To a test tube, add 0.01 mL of the first reagent (1 mg / L) containing the obtained monoclonal antibody as an auxiliary antibody and 0.2 mL of each antigen labeled with ¹²⁵ I (F-PSA, PSA-ACT). After mixing, the mixture was allowed to stand (2 hours, room temperature). Next, 0.1 mL of a second reagent containing an anti-mouse IgG antibody as a detection antibody was added and mixed, and then allowed to stand (30 minutes, 4 ° C.). After centrifugation (3,000 rpm, 30 minutes, 4 ° C.), the supernatant was aspirated and the radioactivity of the precipitate was measured. The ratio (%) of the radioactivity of the precipitate to the total radioactivity of the labeled body added to the test tube was calculated and used as the antibody titer.

  The experimental results of this example are shown in Table 1. As an auxiliary antibody that reacts strongly with F-PSA but weakly reacts with PSA-ACT, the antibody Lot No. PA05 (hereinafter referred to as “Example”) was obtained. On the other hand, antibody Lot No. obtained as an auxiliary antibody specific for F-PSA was used. PA08 (hereinafter referred to as “Comparative Example 1”) is also shown for comparison.

In this experiment, the reactivity of the antibody (auxiliary antibody) to the antigen was classified into the following four stages based on the value (%) of the antibody titer.
40% or more (when reacting strongly): ++
20-40% (when reacting moderately): ++
5-20% (when reacting weakly): +
Less than 5% (when there is no reaction): −

  In the reaction with F-PSA, the reactivity of both the antibody of Example and Comparative Example 1 was “++++”, indicating a very high antibody titer. On the other hand, the reactivity of the antibody of Comparative Example 1 to PSA-ACT was “−”, which was comparable to the antibody titer of the control experiment in which no antibody was added. In addition, the reactivity of the antibody of the example to PSA-ACT was “+”, which was 3 times higher than the background, but about 1/5 of the reactivity of the antibody of the example to F-PSA. .
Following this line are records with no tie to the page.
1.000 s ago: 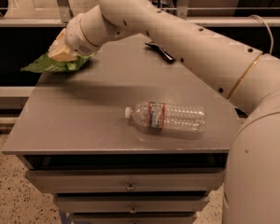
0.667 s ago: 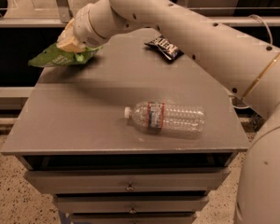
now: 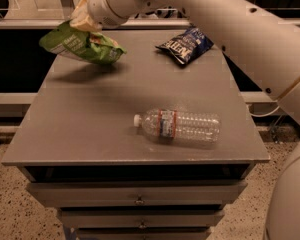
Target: Pick green rice chip bag
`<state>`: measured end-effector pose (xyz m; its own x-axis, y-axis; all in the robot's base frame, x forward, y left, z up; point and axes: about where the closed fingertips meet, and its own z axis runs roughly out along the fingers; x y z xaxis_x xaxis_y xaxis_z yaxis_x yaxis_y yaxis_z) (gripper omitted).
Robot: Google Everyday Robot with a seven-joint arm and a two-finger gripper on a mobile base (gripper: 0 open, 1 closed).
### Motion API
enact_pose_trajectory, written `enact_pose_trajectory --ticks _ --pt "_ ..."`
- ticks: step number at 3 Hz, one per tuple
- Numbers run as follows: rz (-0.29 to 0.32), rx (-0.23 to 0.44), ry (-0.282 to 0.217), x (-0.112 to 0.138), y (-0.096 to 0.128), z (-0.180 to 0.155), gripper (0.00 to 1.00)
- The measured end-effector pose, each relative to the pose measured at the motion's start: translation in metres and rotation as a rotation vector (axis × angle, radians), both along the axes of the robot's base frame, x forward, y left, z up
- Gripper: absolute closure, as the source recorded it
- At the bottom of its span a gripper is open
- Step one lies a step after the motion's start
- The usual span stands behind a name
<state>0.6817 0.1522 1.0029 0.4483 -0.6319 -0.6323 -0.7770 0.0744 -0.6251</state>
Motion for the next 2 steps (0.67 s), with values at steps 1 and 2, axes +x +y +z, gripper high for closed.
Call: enact_pose_trajectory --ticks 1,2 --pt "-0.008 0.007 -0.103 0.006 -0.016 0.036 1.00" --pt "-0.013 0.022 -0.221 0.003 -0.036 0.078 1.00"
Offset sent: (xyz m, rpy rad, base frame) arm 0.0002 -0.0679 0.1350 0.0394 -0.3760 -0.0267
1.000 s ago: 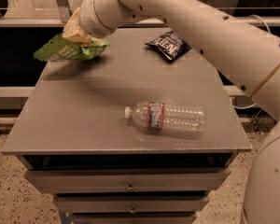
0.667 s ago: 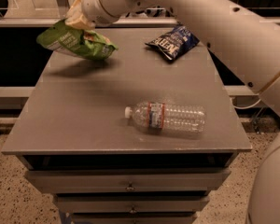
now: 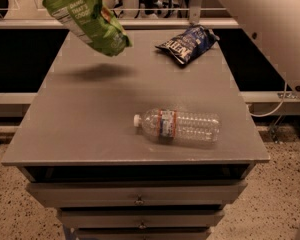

(Experiment 2. Immunological measurement using auxiliary antibody)
The antibody of Example (PA05) obtained in Experiment 1 that strongly reacts with F-PSA and weakly reacts with PSA-ACT was used as an auxiliary antibody. The antibody of Comparative Example 1 (PA08), which is an auxiliary antibody specific for F-PSA, was also used for comparison. These auxiliary antibodies were added to the first reagent for correction, and reacted with each antigen of F-PSA (10 ng / mL) and PSA-ACT (10 ng / mL). Next, using a second reagent for measurement, which is a latex reagent sensitized with two anti-PSA monoclonal antibodies (detection antibodies), F-PSA (10 ng / mL) and PSA-ACT are analyzed using a biochemical automatic analyzer. The concentration of (10 ng / mL) was measured. As a control, measurement was also performed for the first reagent to which no auxiliary antibody was added (Comparative Example 2), and the measured values were compared.

  The measurement results of Examples and Comparative Examples 1 and 2 are shown in Table 2. When the auxiliary antibody is not added (Comparative Example 2), the reactivity of the detection antibody to F-PSA (hereinafter abbreviated as “reactivity (1)”) is the reactivity of the detection antibody to PSA-ACT (hereinafter “ Reactivity (abbreviated as “(2)”) and did not show equivalent reactivity.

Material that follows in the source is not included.